- _DIRECTIONS FOR THIS TASK_
Find every line in the records below that holds the word "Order", and copy it out.

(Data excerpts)
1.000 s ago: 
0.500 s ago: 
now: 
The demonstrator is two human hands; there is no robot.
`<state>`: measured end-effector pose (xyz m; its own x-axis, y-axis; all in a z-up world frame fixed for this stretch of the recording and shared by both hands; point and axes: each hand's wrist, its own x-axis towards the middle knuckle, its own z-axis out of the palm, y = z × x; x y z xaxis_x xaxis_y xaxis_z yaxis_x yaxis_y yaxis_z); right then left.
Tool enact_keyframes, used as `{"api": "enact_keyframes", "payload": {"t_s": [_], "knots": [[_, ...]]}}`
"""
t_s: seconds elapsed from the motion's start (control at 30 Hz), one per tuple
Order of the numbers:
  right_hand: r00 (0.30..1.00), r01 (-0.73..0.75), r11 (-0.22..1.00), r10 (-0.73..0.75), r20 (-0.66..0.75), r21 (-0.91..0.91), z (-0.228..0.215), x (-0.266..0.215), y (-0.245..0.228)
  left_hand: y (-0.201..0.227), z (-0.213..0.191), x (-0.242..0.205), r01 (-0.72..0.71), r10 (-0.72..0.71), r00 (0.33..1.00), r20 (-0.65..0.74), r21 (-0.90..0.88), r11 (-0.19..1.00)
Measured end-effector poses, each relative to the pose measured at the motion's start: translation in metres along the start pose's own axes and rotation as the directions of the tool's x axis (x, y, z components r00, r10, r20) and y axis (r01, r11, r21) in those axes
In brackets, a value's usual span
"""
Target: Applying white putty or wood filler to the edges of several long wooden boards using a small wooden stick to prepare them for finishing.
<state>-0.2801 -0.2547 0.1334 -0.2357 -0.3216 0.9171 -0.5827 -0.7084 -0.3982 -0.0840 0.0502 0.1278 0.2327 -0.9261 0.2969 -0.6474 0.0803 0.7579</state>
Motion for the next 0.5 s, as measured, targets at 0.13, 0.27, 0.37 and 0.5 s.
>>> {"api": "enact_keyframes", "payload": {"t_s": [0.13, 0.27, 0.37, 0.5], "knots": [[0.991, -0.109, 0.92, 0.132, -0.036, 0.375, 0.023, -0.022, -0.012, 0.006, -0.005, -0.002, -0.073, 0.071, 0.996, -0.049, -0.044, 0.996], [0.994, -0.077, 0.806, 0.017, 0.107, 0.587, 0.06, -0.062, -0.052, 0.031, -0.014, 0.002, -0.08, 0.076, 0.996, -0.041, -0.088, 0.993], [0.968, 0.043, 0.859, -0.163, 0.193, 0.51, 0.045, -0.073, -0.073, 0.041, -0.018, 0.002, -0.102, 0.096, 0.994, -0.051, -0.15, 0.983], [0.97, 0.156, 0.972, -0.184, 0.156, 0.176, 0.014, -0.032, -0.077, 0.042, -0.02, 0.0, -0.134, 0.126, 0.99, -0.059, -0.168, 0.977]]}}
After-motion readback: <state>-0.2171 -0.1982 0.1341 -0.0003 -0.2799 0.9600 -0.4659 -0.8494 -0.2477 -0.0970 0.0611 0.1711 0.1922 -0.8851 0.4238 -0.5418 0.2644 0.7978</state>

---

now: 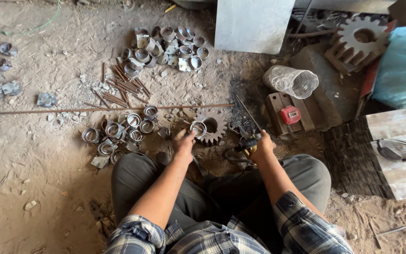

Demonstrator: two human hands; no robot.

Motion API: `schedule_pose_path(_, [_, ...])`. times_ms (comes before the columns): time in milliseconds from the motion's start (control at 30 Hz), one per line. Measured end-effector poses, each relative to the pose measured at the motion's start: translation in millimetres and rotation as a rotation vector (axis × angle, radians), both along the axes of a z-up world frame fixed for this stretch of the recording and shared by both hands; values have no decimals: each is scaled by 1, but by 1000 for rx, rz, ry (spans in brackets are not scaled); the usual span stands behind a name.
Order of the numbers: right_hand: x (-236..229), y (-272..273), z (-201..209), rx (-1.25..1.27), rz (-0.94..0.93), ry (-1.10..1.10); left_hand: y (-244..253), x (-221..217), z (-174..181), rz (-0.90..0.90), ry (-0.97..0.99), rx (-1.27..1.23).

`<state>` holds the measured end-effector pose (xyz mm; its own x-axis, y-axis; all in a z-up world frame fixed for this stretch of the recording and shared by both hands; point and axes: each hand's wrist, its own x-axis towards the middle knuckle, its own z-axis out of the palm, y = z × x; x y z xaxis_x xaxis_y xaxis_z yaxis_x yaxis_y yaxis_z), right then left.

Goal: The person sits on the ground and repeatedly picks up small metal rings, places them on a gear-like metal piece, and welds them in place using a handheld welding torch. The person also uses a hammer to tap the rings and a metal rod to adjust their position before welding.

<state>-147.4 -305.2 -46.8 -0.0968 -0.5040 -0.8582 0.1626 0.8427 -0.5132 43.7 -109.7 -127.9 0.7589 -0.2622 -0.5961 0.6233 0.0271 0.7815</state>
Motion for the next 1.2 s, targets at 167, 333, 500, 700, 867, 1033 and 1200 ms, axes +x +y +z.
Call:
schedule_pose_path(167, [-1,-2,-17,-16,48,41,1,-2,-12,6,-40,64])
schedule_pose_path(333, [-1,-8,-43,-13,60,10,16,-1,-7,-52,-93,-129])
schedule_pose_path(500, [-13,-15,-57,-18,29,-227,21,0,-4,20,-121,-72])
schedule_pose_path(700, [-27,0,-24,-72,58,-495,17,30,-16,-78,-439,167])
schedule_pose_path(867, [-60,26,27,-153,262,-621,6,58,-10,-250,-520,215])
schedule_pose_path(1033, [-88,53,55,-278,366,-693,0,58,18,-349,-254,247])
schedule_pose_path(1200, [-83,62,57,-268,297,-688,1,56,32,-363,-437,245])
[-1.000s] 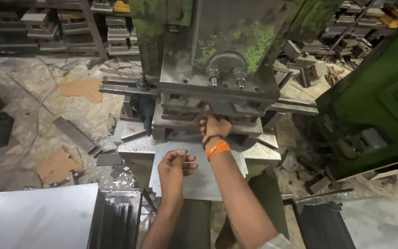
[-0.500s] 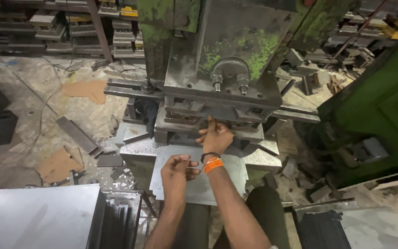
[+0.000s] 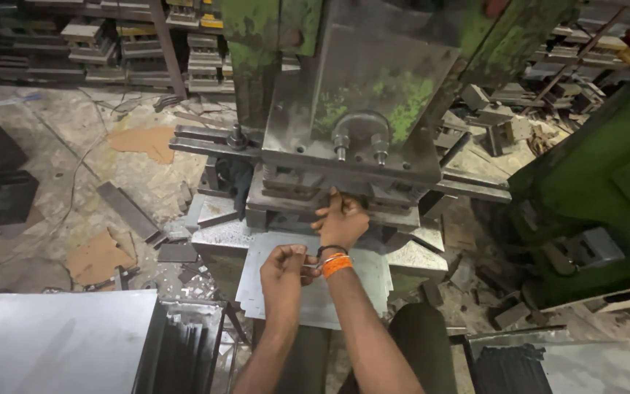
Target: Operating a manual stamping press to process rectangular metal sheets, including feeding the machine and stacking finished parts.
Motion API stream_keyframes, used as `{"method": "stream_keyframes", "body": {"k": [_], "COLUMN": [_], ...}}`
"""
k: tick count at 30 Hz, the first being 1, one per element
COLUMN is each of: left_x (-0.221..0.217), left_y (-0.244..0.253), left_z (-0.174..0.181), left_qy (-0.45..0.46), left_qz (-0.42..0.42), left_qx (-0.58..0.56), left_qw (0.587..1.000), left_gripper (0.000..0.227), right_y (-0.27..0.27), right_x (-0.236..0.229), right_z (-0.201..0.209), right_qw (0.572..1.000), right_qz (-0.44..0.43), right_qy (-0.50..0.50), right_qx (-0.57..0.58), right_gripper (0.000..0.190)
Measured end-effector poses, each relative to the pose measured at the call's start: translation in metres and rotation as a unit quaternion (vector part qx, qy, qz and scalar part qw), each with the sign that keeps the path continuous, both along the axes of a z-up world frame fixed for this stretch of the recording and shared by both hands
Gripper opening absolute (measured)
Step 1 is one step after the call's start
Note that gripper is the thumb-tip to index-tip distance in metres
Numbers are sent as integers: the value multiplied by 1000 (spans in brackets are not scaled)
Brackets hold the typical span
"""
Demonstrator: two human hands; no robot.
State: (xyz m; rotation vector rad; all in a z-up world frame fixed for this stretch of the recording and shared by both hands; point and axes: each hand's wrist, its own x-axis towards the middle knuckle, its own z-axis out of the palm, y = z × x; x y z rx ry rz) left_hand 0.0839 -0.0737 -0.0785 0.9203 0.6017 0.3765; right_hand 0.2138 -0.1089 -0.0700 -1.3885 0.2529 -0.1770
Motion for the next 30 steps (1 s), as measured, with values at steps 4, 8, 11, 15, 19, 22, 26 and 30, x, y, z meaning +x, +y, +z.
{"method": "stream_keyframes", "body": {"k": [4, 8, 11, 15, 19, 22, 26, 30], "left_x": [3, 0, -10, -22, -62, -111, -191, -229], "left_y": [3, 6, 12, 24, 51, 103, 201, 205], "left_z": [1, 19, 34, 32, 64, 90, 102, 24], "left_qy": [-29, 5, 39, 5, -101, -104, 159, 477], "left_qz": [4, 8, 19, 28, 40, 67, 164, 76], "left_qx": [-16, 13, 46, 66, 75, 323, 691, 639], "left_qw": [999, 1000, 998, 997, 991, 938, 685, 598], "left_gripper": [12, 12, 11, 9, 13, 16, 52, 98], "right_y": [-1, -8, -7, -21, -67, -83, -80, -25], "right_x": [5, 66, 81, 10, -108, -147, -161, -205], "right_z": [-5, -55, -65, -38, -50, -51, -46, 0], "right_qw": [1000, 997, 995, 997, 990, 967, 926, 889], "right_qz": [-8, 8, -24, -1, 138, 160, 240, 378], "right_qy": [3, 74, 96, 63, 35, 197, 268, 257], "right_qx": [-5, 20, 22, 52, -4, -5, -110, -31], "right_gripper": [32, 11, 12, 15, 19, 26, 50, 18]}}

- _ANSWER SECTION_
Order of the numbers:
Order of the numbers: right_hand: x (-236..229), y (-272..273), z (-201..209), rx (-1.25..1.27), rz (-0.94..0.93), ry (-1.10..1.10); left_hand: y (-244..253), x (-221..217), z (-174..181), rz (-0.90..0.90), ry (-0.97..0.99), rx (-1.27..1.23).

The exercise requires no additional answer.